There’s our first guaranteed winner of the night: Betty White taking a hard hit across the middle, something which is perfectly brilliant because a.) it’s Betty White, and b.) her brilliant performance where she acts like she can’t get open against loose man coverage in a pickup football game. Betty White is way too mad ballerish for that not to be “acting.”
Another abuse of CGI came with the Lebron/Dwight Howard remake of the famous Jordan/Bird shootout commercial, where somehow the admeisters behind this thought they needed digital effects to make two nearly 7 foot tall men with Herculean physiques and the ability to jump five feet in the air look impressive on camera.

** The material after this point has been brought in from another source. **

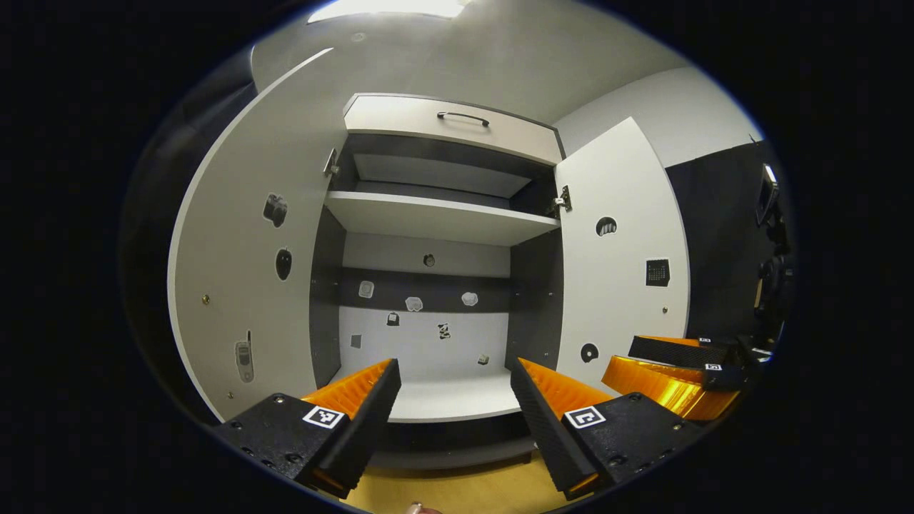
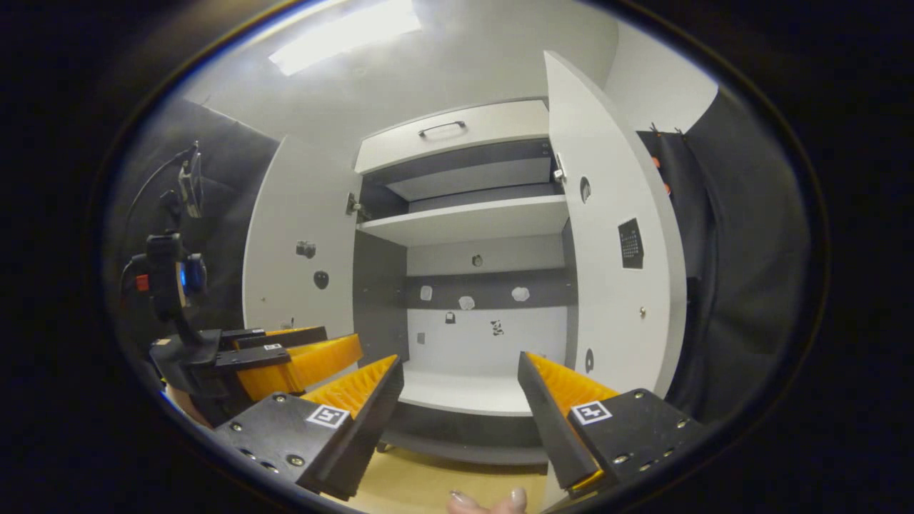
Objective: Open the right door of the double-door shoe cabinet with the right hand, and open the left door with the left hand.
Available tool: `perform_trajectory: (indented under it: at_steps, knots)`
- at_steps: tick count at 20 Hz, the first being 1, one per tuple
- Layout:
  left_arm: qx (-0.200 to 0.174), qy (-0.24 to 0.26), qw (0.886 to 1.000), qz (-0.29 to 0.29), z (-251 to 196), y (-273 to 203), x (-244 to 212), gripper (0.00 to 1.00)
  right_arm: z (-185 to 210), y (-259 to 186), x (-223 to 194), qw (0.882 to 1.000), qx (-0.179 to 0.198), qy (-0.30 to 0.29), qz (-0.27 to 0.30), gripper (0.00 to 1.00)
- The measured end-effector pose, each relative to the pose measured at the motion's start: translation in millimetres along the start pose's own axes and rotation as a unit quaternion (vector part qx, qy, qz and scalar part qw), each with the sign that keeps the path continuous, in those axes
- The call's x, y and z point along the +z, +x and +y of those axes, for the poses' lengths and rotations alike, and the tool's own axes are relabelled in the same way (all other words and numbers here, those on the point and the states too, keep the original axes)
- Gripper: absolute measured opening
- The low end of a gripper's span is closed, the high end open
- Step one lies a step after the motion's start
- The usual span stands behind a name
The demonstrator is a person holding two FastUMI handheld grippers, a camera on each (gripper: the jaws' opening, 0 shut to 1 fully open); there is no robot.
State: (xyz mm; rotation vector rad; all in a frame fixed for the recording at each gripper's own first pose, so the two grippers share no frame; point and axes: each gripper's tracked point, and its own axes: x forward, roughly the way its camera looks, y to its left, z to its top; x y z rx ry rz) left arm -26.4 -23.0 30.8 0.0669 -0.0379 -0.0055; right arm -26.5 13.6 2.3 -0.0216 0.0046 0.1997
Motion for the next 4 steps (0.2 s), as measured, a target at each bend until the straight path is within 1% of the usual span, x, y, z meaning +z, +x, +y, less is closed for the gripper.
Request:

The punchline: Larry Bird needs free food! I’d like to think this is part of the script, but seriously, Larry Bird will steal your food. Lock your cabinets accordingly.
I'll be covering the most important part of the Super Bowl tonight, the paid advertisements making all of this grunting and slamming and Peyton Manning face-ing possible. Designers have Fashion Week, arsonists have Halloween, and advertisers have the Super Bowl, the big review of the year's most expensive ads made by the biggest advertising agencies for America's most behemothish companies. For this privilege this year they will pay $2.5 to 2.8 million for a 30 second ad, unless they opt for the fantastic one second option Miller High Life used in the greatest Super Bowl ad ever.
These lofty heights will not be approached again, but we can only hope someone comes within a mile or two of this high water mark of advertising genius tonight.
Underwear, Animals, And Dated Internet Memes
1. Men in their underwear
2. Random animals.
3. Ancient internet memes.
At least the Denny’s commercial does animal-driven ads correctly.
It’s the silent chicken scream in space that sells it.